Caroline Ouellette nets OT winner in Clarkson final warm-up
Blades forward Kate Buesser's penalty proves costly
MARKHAM, Ont. — Forward Caroline Ouellette scored a power-play goal in overtime to help the Montreal Stars narrowly defeat the Boston Blades 1-0 on Friday afternoon at the Clarkson Cup.
The game was fast-paced and exciting throughout despite a lack of scoring in regulation, which bodes well for Saturday’s rematch in the final.
With Boston forward Kate Buesser in the penalty box for tripping during the extra frame, Ouellette received a pass from the point and one-timed it home from the right circle for the win.
Both teams played their backup goaltenders to give their starters a rest for the championship game, but neither Molly Schaus of the Blades nor Jenny Lavigne of the Stars gave an inch.
“You’ve got world-class goaltenders on both sides of the ice, so you know there are going to be some huge saves,” said Blades captain Caitlin Cahow.
“Defensively I think both teams are very, very disciplined and very hungry in the D-zone, so that’s what you like to see and that’s what makes it difficult to score.”
Aside from Ouellette, all the big guns from both teams were held off the score sheet, but Meghan Agosta-Marciano was perhaps the notable player to be held goalless.
The Montreal forward is the reigning Angela James Bowl winner as the leading scorer in the Canadian Women’s Hockey League, but has only managed to record two assists in three games thus far at the Clarkson Cup.
That said, neither she nor her coach, Phillippe Trahan, sounded worried.
“Not at all, she is an amazing player, she’s a great person as well,” said Trahan. “I think they’ve been pretty close games except the first one, so if she doesn’t score, that means she’s focusing on the defensive side of the game and that’s what’s going to win us the championship.”
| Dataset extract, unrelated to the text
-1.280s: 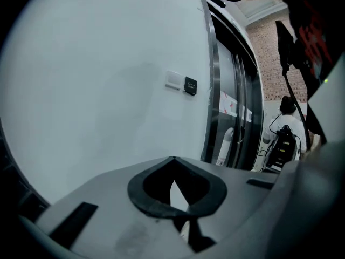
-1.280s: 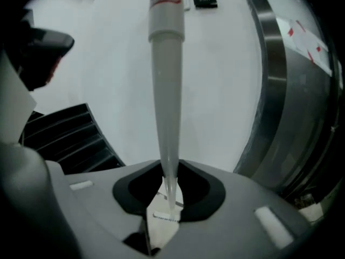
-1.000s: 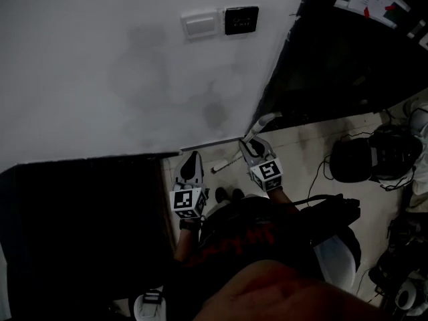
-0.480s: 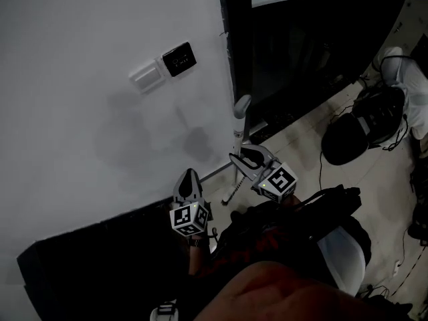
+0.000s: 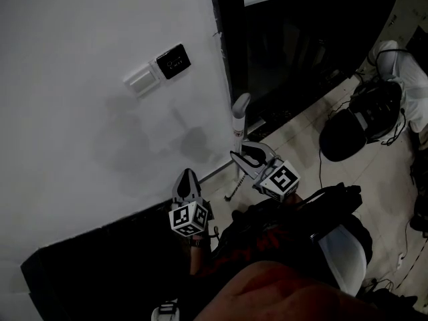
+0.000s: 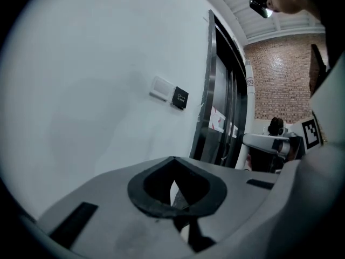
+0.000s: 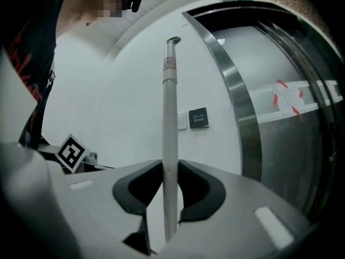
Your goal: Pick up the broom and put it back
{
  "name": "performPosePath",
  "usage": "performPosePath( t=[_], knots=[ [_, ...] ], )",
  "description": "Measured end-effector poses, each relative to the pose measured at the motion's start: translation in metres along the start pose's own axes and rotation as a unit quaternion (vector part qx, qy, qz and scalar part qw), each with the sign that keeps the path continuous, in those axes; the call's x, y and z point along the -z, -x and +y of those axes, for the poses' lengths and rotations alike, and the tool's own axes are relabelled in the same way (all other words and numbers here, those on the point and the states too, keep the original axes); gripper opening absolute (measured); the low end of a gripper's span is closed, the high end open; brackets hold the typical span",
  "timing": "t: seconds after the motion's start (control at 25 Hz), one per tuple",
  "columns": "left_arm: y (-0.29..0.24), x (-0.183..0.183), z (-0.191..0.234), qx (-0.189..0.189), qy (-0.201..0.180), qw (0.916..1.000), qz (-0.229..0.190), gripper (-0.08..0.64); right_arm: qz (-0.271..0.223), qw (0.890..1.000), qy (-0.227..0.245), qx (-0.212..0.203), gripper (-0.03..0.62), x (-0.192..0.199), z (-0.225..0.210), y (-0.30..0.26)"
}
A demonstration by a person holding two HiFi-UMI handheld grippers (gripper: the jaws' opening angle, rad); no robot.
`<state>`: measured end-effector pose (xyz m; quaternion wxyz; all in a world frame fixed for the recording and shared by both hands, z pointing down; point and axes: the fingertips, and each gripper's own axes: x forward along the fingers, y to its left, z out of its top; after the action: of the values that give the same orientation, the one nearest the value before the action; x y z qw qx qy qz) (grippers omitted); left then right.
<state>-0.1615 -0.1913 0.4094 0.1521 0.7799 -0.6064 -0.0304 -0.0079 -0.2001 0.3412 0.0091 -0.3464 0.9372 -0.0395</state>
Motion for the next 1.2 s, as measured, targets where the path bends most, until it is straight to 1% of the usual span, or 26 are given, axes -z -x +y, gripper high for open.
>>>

In a matchup filled with offensive talents such as Ann-Sophie Bettez, the 2012-13 CWHL Rookie of the Year, and Agosta-Marciano for Montreal and Hilary Knight and Buesser with Boston, it came as a bit of a surprise that there was so little scoring in the game.
“It was an up-and-down game,” says Trahan. “Obviously there’s very talented players on both sides, but I was expecting maybe a little more goals, a 4-3 game or a 3-2 game, but they did a great job defensively and I think we did as well.”
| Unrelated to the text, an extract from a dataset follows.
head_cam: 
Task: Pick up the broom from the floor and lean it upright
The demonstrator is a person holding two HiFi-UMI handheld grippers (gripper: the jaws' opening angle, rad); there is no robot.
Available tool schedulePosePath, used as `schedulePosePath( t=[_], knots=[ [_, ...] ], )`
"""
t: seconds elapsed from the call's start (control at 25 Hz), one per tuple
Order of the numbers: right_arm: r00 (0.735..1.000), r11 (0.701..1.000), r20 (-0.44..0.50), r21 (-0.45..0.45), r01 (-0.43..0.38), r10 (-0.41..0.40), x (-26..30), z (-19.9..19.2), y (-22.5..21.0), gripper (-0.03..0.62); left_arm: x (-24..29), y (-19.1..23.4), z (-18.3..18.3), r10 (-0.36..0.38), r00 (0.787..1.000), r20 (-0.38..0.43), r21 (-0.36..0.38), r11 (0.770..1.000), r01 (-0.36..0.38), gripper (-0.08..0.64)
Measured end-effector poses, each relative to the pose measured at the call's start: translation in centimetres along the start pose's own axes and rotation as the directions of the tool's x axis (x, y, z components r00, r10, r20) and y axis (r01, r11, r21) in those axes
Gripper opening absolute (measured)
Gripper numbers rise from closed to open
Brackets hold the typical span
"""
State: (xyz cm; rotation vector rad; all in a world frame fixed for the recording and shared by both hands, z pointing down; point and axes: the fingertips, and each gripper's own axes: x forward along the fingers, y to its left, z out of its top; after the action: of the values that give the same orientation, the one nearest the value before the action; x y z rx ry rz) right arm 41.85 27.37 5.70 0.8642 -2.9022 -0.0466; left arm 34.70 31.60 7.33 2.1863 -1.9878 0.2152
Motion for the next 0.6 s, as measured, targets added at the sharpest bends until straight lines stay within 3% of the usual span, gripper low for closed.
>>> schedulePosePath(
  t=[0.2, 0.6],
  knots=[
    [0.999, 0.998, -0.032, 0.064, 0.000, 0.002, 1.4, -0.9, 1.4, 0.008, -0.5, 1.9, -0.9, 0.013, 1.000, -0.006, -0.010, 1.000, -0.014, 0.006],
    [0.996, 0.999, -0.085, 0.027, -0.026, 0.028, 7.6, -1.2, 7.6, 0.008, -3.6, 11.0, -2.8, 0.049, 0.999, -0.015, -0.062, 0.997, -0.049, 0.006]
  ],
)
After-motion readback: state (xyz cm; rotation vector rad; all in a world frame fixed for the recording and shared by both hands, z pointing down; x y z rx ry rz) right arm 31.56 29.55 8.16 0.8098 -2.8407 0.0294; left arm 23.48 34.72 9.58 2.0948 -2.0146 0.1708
Montreal’s offence had several glorious chances on net, but it was their team’s defensive play that shone. Of note was a huge shot block by Stars defenceman Julie Chu during a penalty kill in the second period to keep the game scoreless.
“Blocking shots is a huge part of our team and there’s no one better than Julie Chu and Catherine Ward to do that for us and they inspire me to want to block shots,” says Ouellette, an assistant captain for Montreal. “And we had another huge blocked shot in the third, Dominique Thibault, who you know might not be someone that’s known for that, but she’s willing to sacrifice and do whatever it takes.”
After such a mentally and physically draining game, players and staff on both sides appeared more relieved than anything else.
Trahan had a simple message for his troops in advance of the championship game.
“Enjoy this moment because tomorrow’s another day,” he said. “Unfortunately, it’s tomorrow that counts.”
The 2013 Clarkson Cup championship game between Montreal and Boston will be at 2 p.m. ET on Saturday at the Centennial Community Centre in Markham.